Initially a satellite of 100 kg is in a circular orbit of radius 1.5\(R_E\). This satellite can be moved to a circular orbit of radius 3\(R_E\) by supplying \(a \times 10^6\) J of energy. The value of a is_________ . (Take Radius of Earth \(R_E = 6 \times 10^6\) m and g = 10 m/s\(^2\)).

• A. 1000
• B. 150
• C. 100
• D. 500

Hint:

Remember that the total energy of a satellite in orbit is negative. Moving to a higher orbit (larger r) means the energy becomes less negative (i.e., it increases). Therefore, energy must be supplied to the satellite to move it to a higher orbit. The change in energy will be positive.

Answer 1

The Correct Option is A

Step 1: Understanding the Question:
We need to calculate the energy required to move a satellite from a lower circular orbit to a higher circular orbit.
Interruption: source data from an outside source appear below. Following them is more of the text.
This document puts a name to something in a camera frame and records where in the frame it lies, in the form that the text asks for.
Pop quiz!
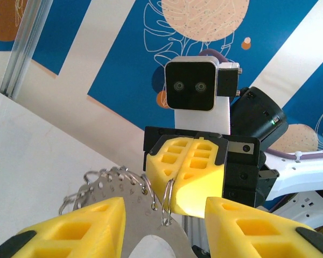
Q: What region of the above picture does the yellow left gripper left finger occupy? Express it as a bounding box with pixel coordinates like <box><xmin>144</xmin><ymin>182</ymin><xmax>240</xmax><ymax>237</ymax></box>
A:
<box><xmin>0</xmin><ymin>196</ymin><xmax>127</xmax><ymax>258</ymax></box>

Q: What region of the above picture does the aluminium frame post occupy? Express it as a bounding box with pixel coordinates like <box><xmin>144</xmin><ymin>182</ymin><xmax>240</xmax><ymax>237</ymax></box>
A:
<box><xmin>0</xmin><ymin>0</ymin><xmax>56</xmax><ymax>99</ymax></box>

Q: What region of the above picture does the perforated metal side rail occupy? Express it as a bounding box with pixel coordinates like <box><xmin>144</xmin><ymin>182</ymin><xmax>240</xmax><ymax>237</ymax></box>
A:
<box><xmin>269</xmin><ymin>189</ymin><xmax>323</xmax><ymax>232</ymax></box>

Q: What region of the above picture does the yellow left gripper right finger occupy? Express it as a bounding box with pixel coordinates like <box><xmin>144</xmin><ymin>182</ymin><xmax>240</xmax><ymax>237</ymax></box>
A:
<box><xmin>204</xmin><ymin>196</ymin><xmax>323</xmax><ymax>258</ymax></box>

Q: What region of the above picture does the silver keyring chain with plate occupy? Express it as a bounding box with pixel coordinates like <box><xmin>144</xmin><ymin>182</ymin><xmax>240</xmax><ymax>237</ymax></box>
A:
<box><xmin>58</xmin><ymin>166</ymin><xmax>189</xmax><ymax>258</ymax></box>

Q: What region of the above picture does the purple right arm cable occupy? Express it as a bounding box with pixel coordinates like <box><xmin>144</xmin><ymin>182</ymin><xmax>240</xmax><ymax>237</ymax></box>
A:
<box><xmin>198</xmin><ymin>48</ymin><xmax>323</xmax><ymax>162</ymax></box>

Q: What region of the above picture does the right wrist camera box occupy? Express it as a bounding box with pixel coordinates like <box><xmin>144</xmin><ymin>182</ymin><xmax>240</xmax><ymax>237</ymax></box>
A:
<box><xmin>164</xmin><ymin>55</ymin><xmax>242</xmax><ymax>135</ymax></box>

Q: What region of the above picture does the silver split keyring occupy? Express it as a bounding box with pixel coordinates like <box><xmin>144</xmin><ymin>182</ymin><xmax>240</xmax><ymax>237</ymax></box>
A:
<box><xmin>160</xmin><ymin>178</ymin><xmax>176</xmax><ymax>226</ymax></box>

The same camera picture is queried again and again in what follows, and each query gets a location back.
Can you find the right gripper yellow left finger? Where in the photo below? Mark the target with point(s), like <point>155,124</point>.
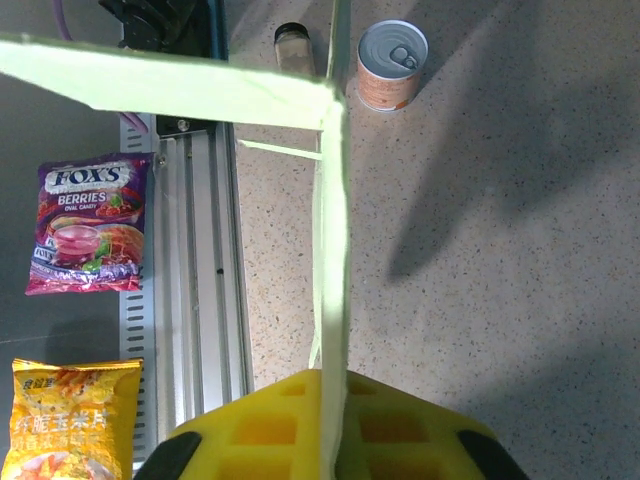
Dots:
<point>240,430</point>

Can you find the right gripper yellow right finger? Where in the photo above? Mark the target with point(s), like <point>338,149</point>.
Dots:
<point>415,430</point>

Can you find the light green paper box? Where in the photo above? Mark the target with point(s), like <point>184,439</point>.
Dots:
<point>332,250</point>

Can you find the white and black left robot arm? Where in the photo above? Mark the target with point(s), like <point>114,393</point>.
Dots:
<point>155,22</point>

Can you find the yellow snack bag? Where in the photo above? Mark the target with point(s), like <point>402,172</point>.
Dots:
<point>70,425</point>

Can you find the purple Fox's candy bag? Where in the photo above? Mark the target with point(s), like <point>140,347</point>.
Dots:
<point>90,225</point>

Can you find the orange tin can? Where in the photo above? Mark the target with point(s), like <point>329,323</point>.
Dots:
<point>392,65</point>

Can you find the glass spice jar black lid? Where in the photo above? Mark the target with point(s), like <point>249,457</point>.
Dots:
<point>294,50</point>

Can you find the aluminium front frame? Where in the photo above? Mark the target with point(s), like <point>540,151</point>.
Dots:
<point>200,250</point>

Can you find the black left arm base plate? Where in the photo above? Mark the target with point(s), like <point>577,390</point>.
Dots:
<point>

This energy is the difference between the total mechanical energy of the satellite in the final and initial orbits.
Step 2: Key Formula or Approach:
The total mechanical energy of a satellite of mass `m` in a circular orbit of radius `r` around a central body of mass `M` is:
\[ E = -\frac{GMm}{2r} \] The energy required to change orbits is \( \Delta E = E_{\text{final}} - E_{\text{initial}} \).
We can express GM in terms of g and \(R_E\): \( g = \frac{GM}{R_E^2} \implies GM = gR_E^2 \).
So, the energy formula becomes:
\[ E = -\frac{gR_E^2 m}{2r} \] Step 3: Detailed Explanation:
1. Calculate Initial Energy (\(E_1\)):
Initial orbit radius \( r_1 = 1.5 R_E \).
\[ E_1 = -\frac{gR_E^2 m}{2(1.5 R_E)} = -\frac{gR_E m}{3} \] 2. Calculate Final Energy (\(E_2\)):
Final orbit radius \( r_2 = 3 R_E \).
\[ E_2 = -\frac{gR_E^2 m}{2(3 R_E)} = -\frac{gR_E m}{6} \] 3. Calculate Energy Supplied (\(\Delta E\)):
\[ \Delta E = E_2 - E_1 = \left(-\frac{gR_E m}{6}\right) - \left(-\frac{gR_E m}{3}\right) \] \[ \Delta E = gR_E m \left(-\frac{1}{6} + \frac{1}{3}\right) = gR_E m \left(-\frac{1}{6} + \frac{2}{6}\right) = \frac{gR_E m}{6} \] 4. Substitute the values:
m = 100 kg
g = 10 m/s\(^2\)
\(R_E = 6 \times 10^6\) m
\[ \Delta E = \frac{(10 \, \text{m/s}^2) \times (6 \times 10^6 \, \text{m}) \times (100 \, \text{kg})}{6} \] \[ \Delta E = 10 \times 10^6 \times 100 = 1000 \times 10^6 \, \text{J} \] Step 4: Final Answer:
The energy supplied is \( 1000 \times 10^6 \) J. Comparing this to the given expression \( a \times 10^6 \) J, we find that \( a = 1000 \). This corresponds to option (A).